■ ASSIGNMENT: Working from the records beneath this line, reproduce each one exactly.

■ THE INPUT:

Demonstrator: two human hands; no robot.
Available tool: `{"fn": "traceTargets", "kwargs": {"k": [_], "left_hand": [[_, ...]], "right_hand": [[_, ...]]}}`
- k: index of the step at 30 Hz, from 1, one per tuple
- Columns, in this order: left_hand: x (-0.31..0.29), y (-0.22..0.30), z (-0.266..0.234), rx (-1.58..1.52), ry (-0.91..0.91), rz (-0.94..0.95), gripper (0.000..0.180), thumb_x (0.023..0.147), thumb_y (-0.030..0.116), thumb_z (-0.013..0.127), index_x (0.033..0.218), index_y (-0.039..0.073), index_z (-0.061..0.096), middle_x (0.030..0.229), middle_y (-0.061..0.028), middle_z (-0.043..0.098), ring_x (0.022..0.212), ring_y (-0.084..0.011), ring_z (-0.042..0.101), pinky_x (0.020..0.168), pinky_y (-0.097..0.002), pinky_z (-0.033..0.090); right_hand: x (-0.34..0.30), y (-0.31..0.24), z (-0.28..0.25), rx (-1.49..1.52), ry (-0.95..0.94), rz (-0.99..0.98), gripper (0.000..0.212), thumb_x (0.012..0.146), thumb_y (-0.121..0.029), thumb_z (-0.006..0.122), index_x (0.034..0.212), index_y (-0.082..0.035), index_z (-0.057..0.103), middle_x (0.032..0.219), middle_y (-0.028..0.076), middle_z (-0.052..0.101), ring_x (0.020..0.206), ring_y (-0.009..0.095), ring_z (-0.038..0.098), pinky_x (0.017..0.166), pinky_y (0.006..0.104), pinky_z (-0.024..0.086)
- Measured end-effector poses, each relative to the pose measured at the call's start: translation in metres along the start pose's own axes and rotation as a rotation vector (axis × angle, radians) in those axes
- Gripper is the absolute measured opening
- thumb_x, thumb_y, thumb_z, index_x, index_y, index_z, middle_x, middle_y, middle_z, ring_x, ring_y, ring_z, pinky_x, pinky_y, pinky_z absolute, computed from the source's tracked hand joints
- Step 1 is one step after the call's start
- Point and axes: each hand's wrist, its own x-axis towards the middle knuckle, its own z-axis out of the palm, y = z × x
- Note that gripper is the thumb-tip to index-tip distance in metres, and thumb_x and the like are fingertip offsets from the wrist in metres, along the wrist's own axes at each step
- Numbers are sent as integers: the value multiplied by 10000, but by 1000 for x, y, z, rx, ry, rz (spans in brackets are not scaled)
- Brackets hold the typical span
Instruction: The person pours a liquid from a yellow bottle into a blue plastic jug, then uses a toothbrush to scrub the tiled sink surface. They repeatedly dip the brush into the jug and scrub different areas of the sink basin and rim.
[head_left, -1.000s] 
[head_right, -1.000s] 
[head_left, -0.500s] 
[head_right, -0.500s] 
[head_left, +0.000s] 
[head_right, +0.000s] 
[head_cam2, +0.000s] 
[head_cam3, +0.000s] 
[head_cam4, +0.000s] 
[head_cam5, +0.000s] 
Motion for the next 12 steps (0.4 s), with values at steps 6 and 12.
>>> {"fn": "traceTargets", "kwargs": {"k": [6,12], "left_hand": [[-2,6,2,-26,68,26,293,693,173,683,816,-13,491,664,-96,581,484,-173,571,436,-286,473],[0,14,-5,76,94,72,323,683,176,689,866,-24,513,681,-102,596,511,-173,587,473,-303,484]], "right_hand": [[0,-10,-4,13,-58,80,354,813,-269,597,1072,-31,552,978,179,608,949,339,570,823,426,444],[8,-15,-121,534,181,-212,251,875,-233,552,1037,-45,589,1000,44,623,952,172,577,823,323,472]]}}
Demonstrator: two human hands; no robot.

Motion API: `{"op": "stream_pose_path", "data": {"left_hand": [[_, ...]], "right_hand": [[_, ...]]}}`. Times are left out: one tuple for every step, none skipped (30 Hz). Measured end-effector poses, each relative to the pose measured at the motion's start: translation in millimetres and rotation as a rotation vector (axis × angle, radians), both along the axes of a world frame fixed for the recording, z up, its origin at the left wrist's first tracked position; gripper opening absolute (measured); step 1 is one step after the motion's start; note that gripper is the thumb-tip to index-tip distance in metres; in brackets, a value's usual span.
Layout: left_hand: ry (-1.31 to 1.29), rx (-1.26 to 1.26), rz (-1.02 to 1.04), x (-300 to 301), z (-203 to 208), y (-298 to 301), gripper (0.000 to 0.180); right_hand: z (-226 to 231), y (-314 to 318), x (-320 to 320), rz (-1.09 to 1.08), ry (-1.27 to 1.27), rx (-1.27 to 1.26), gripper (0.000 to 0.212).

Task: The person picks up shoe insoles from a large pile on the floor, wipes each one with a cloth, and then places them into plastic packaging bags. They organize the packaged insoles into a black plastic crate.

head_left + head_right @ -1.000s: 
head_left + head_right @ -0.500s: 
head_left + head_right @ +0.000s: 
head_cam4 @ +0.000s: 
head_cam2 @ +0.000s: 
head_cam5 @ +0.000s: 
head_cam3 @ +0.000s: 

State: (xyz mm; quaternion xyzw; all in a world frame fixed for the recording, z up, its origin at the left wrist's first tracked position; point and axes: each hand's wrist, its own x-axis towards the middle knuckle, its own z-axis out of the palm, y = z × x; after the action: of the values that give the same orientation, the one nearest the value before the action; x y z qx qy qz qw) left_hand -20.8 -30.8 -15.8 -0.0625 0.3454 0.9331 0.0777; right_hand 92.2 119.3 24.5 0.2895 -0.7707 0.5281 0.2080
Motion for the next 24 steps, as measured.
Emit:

■ RESULT:
Demonstrator: two human hands; no robot.
Available tool: `{"fn": "traceTargets", "kwargs": {"k": [_], "left_hand": [[_, ...]], "right_hand": [[_, ...]]}}`
- k: index of the step at 30 Hz, from 1, one per tuple
- Columns, in this order: left_hand: x (-0.31..0.29), y (-0.22..0.30), z (-0.266..0.234), rx (-1.58..1.52), ry (-0.91..0.91), rz (-0.94..0.95), gripper (0.000..0.180), thumb_x (0.023..0.147), thumb_y (-0.030..0.116), thumb_z (-0.013..0.127), index_x (0.033..0.218), index_y (-0.039..0.073), index_z (-0.061..0.096), middle_x (0.030..0.229), middle_y (-0.061..0.028), middle_z (-0.043..0.098), ring_x (0.022..0.212), ring_y (-0.084..0.011), ring_z (-0.042..0.101), pinky_x (0.020..0.168), pinky_y (-0.097..0.002), pinky_z (-0.033..0.090); right_hand: x (-0.34..0.30), y (-0.31..0.24), z (-0.28..0.25), rx (-1.49..1.52), ry (-0.95..0.94), rz (-0.99..0.98), gripper (0.000..0.212), thumb_x (0.012..0.146), thumb_y (-0.121..0.029), thumb_z (-0.006..0.122), index_x (0.034..0.212), index_y (-0.082..0.035), index_z (-0.057..0.103), middle_x (0.032..0.219), middle_y (-0.028..0.076), middle_z (-0.052..0.101), ring_x (0.020..0.206), ring_y (-0.009..0.095), ring_z (-0.038..0.098), pinky_x (0.017..0.166), pinky_y (0.006..0.104), pinky_z (-0.024..0.086)
- Measured end-effector poses, each relative to the pose measured at the call's start: translation in metres along the start pose's own axes and rotation as a rotation vector (axis × angle, radians) in those axes
- Gripper is the absolute measured opening
- thumb_x, thumb_y, thumb_z, index_x, index_y, index_z, middle_x, middle_y, middle_z, ring_x, ring_y, ring_z, pinky_x, pinky_y, pinky_z absolute, computed from the source's tracked hand joints
- Step 1 is one step after the call's start
- Point and axes: each hand's wrist, its own x-axis towards the middle knuckle, its own z-axis out of the palm, y = z × x
- Note that gripper is the thumb-tip to index-tip distance in metres, and thumb_x and the like are fingertip offsets from the wrist in metres, along the wrist's own axes at each step
- Numbers are sent as integers: the value multiplied by 10000, but by 1000 for x, y, z, rx, ry, rz (spans in brackets are not scaled)
- Brackets hold the typical span
Instruction: The person pours a liquid from a yellow bottle into a blue plastic jug, then uses a toothbrush to scrub the tiled sink surface. They repeatedly dip the brush into the jug and scrub different areas of the sink basin and rim.
[head_left, -1.000s] 
[head_right, -1.000s] 
[head_left, -0.500s] 
[head_right, -0.500s] 
[head_left, +0.000s] 
[head_right, +0.000s] 
[head_cam2, +0.000s] 
[head_cam3, +0.000s] 
[head_cam4, +0.000s] 
[head_cam5, +0.000s] 
Motion for the next 12 steps (0.4 s), with values at steps 6 and 12.
>>> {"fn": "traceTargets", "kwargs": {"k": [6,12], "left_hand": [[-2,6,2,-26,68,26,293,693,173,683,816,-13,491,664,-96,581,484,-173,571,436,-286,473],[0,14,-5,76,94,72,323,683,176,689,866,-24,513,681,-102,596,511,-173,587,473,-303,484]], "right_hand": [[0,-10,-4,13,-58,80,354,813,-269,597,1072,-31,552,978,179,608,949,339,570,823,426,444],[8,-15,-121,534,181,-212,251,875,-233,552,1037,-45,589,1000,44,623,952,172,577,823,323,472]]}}
Demonstrator: two human hands; no robot.

Motion API: `{"op": "stream_pose_path", "data": {"left_hand": [[_, ...]], "right_hand": [[_, ...]]}}`. Times are left out: one tuple for every step, none skipped (30 Hz). Measured end-effector poses, each relative to the pose measured at the motion's start: translation in millimetres and rotation as a rotation vector (axis × angle, radians), both along the axes of a world frame fixed for the recording, z up, its origin at the left wrist's first tracked position; gripper opening absolute (measured); step 1 is one step after the motion's start; note that gripper is the thumb-tip to index-tip distance in metres; in brackets, a value's usual span.
Layout: left_hand: ry (-1.31 to 1.29), rx (-1.26 to 1.26), rz (-1.02 to 1.04), x (-300 to 301), z (-203 to 208), y (-298 to 301), gripper (0.000 to 0.180); right_hand: z (-226 to 231), y (-314 to 318), x (-320 to 320), rz (-1.09 to 1.08), ry (-1.27 to 1.27), rx (-1.27 to 1.26), gripper (0.000 to 0.212).

Task: The person picks up shoe insoles from a large pile on the floor, wipes each one with a cloth, and then places them into plastic packaging bags. They organize the packaged insoles into a black plastic crate.

head_left + head_right @ -1.000s: 
head_left + head_right @ -0.500s: 
head_left + head_right @ +0.000s: 
head_cam4 @ +0.000s: 
head_cam2 @ +0.000s: 
head_cam5 @ +0.000s: 
head_cam3 @ +0.000s: 

State: (xyz mm; quaternion xyzw; all in a world frame fixed for the recording, z up, its origin at the left wrist's first tracked position; point and axes: each hand's wrist, its own x-axis towards the middle knuckle, its own z-axis out of the palm, y = z × x; after the action: of the values that give the same orientation, the one nearest the value before the action; x y z qx qy qz qw) left_hand -20.8 -30.8 -15.8 -0.0625 0.3454 0.9331 0.0777; right_hand 92.2 119.3 24.5 0.2895 -0.7707 0.5281 0.2080
Motion for the next 24 steps, as measured.
Emit:

The output contains nothing more.